You are not aware of your fears
These fears and doubts can also manifest as behavioral patterns and way of thinking. They exist unconscious fears, which can hinder you in your search for love. In so far as you idealize everything and do you believe in romantic love and think it will be painless, effortless and free? This is why you always encounter an obstacle every time you meet the opposite person, because there is no ideal. As long as you have these fears, an inner voice always tells you that this person is not for me.
If you are a person who constantly looking for someone which could be a little better, a little more ambitious. With such a belief, you will never fall in love, but become a perpetual seeker instead of committing to a person and trying to establish a relationship with them.
Also indecision and unrealistic expectations of yourself it is fear that creates an unconscious blockage. This manifests itself in this limiting belief that you will only find a soul mate until you become the person you want to be, or what the opposite sex wants, for example, to lose 10 kg, get a new job.
You have false expectations and high standards
According to experts, they are high expectations can get in the way in establishing a healthy and happy relationship. If you associate the relationship with material and superficial properties that are not based on real values and your expectations do not match your partner's, this will definitely lead to the breakup of the beginning of the relationship. It is necessary to know what kind of person you actually want and connect with him energetically. When you know what you want, you will find these qualities in the other person.
You have a problem with being too self-centered
We are all humans slightly egocentric. After all, focusing on ourselves and our safety during evolution is what keeps us alive. But we have to put this basic instinct aside when we want to meet a partner. This is important, because people have different life experiences, different attitudes and opinions. If you find it difficult to leave your egocentric space, then it will be more difficult for you to find a partner. Adaptability is the foundation of a relationship. In doing so, you grow and together reach compromises that are different from yours.
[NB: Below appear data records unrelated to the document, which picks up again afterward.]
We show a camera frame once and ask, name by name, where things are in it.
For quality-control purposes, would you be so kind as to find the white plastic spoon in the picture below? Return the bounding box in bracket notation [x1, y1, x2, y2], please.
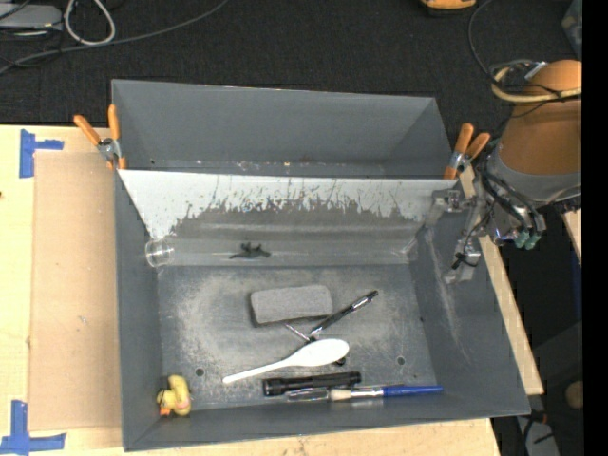
[221, 338, 351, 386]

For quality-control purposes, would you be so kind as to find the clear glass cup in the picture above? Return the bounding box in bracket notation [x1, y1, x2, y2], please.
[144, 236, 176, 269]

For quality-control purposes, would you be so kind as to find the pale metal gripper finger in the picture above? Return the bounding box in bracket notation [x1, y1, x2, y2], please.
[418, 188, 476, 231]
[443, 250, 482, 285]

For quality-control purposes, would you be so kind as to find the yellow rubber duck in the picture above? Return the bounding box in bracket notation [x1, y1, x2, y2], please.
[156, 373, 193, 418]

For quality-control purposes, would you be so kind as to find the small black toy animal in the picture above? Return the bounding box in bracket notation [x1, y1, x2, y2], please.
[229, 241, 272, 260]

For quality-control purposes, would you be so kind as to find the grey sponge block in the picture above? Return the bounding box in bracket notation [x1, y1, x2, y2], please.
[249, 283, 334, 328]

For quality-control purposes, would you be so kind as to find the brown cardboard board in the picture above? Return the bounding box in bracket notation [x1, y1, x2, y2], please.
[27, 151, 124, 432]

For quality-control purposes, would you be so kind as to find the thin silver metal piece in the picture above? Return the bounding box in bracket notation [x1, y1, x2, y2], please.
[283, 322, 317, 343]

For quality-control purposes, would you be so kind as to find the grey metal bin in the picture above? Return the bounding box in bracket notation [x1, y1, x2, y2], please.
[110, 78, 532, 451]

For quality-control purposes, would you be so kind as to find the black flashlight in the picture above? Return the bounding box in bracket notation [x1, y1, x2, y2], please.
[262, 370, 363, 397]

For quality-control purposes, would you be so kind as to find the blue handled brush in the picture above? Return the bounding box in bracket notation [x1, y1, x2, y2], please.
[329, 384, 445, 403]

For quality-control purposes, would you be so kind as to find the black and silver pen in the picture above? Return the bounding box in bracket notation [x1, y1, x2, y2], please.
[307, 290, 380, 339]

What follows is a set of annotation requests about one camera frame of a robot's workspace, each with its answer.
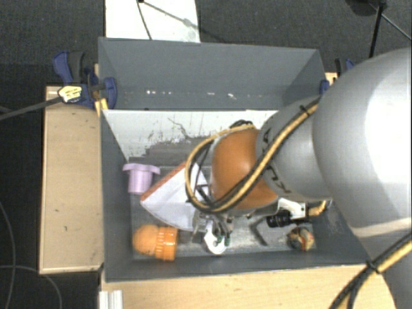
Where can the pale purple plastic cup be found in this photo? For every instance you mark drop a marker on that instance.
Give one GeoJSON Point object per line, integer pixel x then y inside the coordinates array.
{"type": "Point", "coordinates": [140, 180]}

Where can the multicoloured small ball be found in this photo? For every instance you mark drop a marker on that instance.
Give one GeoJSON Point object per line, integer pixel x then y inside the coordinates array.
{"type": "Point", "coordinates": [300, 239]}

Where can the pale wood board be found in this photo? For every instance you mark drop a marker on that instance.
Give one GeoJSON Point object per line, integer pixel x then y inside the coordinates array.
{"type": "Point", "coordinates": [72, 179]}

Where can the black cylinder on white bracket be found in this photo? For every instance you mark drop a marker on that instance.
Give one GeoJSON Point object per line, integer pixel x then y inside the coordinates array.
{"type": "Point", "coordinates": [280, 220]}

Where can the grey metal bin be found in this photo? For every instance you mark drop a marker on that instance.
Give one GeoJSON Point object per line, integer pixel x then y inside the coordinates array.
{"type": "Point", "coordinates": [199, 69]}

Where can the orange ribbed plastic bottle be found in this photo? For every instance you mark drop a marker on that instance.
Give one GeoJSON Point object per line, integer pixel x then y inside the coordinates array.
{"type": "Point", "coordinates": [151, 241]}

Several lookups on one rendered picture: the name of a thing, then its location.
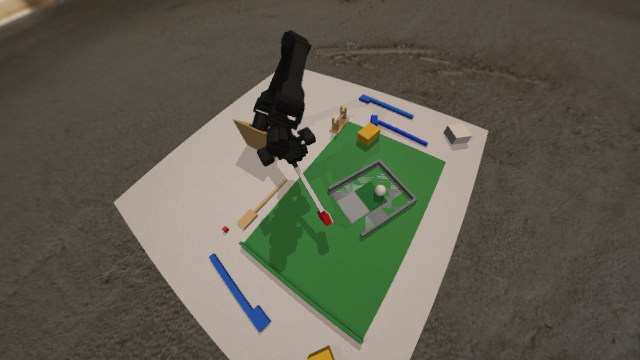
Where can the white golf ball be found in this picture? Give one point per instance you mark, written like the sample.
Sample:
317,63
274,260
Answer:
379,190

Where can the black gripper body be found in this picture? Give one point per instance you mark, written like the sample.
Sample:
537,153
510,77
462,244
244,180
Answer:
304,134

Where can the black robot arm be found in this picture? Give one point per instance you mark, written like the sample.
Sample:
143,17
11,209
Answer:
284,97

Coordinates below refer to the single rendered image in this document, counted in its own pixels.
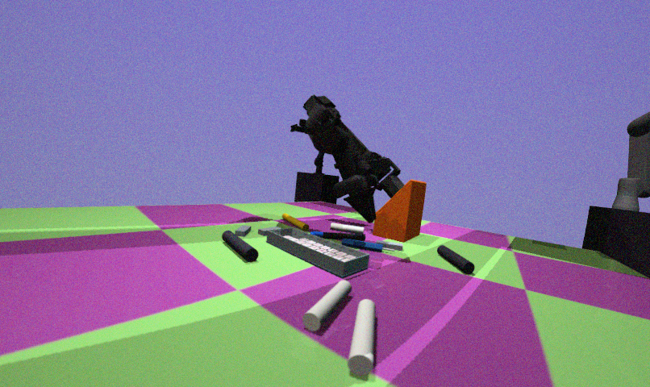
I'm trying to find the white cylinder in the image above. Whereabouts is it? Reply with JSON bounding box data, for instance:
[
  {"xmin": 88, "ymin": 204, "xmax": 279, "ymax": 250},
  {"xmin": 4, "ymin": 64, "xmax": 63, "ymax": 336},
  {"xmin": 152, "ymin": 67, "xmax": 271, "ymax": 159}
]
[
  {"xmin": 302, "ymin": 280, "xmax": 352, "ymax": 331},
  {"xmin": 331, "ymin": 223, "xmax": 364, "ymax": 234},
  {"xmin": 348, "ymin": 299, "xmax": 376, "ymax": 375}
]

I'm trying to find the yellow cylinder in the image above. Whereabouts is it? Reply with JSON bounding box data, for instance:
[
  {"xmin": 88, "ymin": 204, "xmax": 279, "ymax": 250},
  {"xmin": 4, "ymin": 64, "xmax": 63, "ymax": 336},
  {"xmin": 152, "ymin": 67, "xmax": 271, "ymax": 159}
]
[{"xmin": 282, "ymin": 214, "xmax": 309, "ymax": 231}]
You're looking in the wrong place
To find love, don't be afraid to go outside your frames. You may find it where you least expect it. You don't just look for a partner at parties and dance floors, visit various places such as sports clubs, various events, church groups, festivals, charities and various voluntary associations, but you can also join online portals dedicated to finding a partner. If you don't try and take risks, you won't get what you want.
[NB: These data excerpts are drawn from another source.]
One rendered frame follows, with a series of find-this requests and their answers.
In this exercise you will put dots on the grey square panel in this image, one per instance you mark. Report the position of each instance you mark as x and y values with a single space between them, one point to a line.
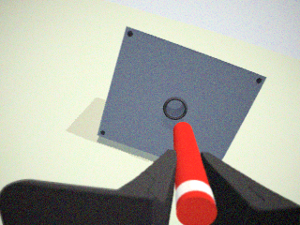
157 84

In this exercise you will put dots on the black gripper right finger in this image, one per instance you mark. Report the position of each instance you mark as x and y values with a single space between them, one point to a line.
242 201

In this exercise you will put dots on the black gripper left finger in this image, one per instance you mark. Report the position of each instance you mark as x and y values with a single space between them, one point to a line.
147 199

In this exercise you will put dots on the red peg with white band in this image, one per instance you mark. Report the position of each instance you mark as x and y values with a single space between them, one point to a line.
194 202

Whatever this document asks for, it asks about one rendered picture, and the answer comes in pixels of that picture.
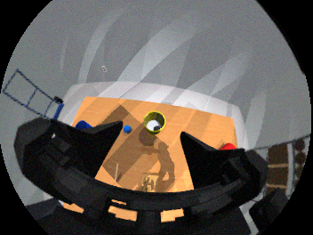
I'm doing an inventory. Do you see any blue ball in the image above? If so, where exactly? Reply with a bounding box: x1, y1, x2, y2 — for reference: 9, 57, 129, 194
124, 126, 132, 133

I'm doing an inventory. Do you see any yellow mug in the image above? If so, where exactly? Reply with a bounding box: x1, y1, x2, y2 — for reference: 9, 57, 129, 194
143, 110, 166, 135

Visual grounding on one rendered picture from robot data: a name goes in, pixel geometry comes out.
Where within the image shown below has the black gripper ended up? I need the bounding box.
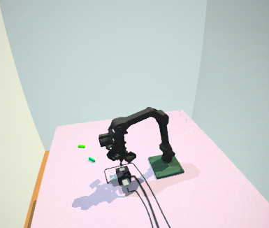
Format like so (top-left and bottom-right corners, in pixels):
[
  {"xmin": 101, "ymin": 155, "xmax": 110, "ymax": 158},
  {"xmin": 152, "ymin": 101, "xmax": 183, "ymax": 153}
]
[{"xmin": 106, "ymin": 141, "xmax": 136, "ymax": 163}]

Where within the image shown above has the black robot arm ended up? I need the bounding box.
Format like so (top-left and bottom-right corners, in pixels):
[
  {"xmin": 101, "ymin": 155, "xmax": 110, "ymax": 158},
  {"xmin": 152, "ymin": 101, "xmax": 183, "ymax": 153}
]
[{"xmin": 99, "ymin": 107, "xmax": 175, "ymax": 164}]

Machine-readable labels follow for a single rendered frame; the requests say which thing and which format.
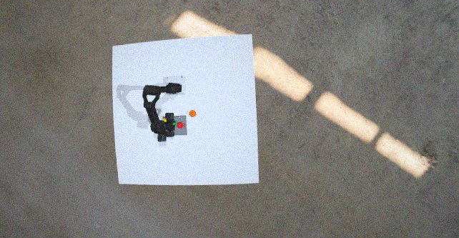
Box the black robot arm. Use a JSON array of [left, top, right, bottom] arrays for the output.
[[142, 83, 182, 142]]

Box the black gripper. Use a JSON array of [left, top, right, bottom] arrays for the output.
[[165, 113, 174, 137]]

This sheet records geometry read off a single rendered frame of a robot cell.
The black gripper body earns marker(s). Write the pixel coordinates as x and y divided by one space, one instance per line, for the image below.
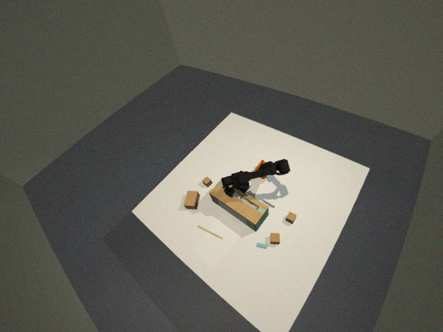
229 190

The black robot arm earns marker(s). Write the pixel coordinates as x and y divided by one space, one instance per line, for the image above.
241 179

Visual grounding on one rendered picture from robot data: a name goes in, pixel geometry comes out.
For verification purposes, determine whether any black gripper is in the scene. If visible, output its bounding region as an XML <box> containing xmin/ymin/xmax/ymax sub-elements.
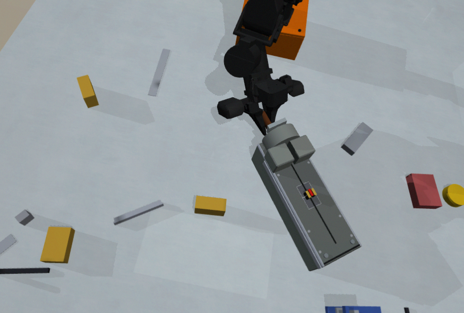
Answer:
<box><xmin>217</xmin><ymin>63</ymin><xmax>305</xmax><ymax>136</ymax></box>

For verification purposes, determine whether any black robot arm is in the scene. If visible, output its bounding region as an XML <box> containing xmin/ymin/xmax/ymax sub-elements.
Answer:
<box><xmin>224</xmin><ymin>0</ymin><xmax>302</xmax><ymax>107</ymax></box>

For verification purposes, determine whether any yellow short cylinder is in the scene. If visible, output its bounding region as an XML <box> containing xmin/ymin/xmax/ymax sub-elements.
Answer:
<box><xmin>442</xmin><ymin>184</ymin><xmax>464</xmax><ymax>207</ymax></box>

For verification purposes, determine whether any black flat bar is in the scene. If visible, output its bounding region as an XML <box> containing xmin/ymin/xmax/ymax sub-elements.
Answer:
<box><xmin>0</xmin><ymin>268</ymin><xmax>50</xmax><ymax>274</ymax></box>

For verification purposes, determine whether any red rectangular block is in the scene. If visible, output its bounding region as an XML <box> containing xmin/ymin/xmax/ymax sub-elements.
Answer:
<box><xmin>406</xmin><ymin>174</ymin><xmax>442</xmax><ymax>209</ymax></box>

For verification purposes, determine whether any yellow rectangular block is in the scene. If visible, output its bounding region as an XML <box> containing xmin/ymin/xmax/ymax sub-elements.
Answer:
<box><xmin>40</xmin><ymin>227</ymin><xmax>75</xmax><ymax>263</ymax></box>
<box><xmin>194</xmin><ymin>196</ymin><xmax>227</xmax><ymax>216</ymax></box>
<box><xmin>76</xmin><ymin>75</ymin><xmax>99</xmax><ymax>108</ymax></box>

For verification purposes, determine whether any blue c-clamp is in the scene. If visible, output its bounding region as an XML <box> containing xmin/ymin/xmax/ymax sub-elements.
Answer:
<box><xmin>325</xmin><ymin>306</ymin><xmax>381</xmax><ymax>313</ymax></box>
You don't have enough self-confidence
Lack of confidence it can greatly hinder the ability to connect with someone. If you find yourself struggling with any of these insecurities, talk to your friends a lot, go out, don't close in on yourself and your own safety.
You are not consistent with your behavior and choices
Experts say you get what you want also radiate. It is crucial to shape and embody the behavior you want to attract in the opposite sex. If you want an honest person, you have to be honest yourself. If you meet someone who is fast and reliable, but you are always late, it will lead you to disappointment.
You don't really want a relationship yet
After years of loneliness and isolation, many people are ready to start a relationship. However, you need to make sure that you are you actually really want to or are you just happy because you are free and single? If you feel pressure from friends, family, society or even your biological clock to find a better half, this is of course the wrong way to go. Be honest with yourself, what do you even want.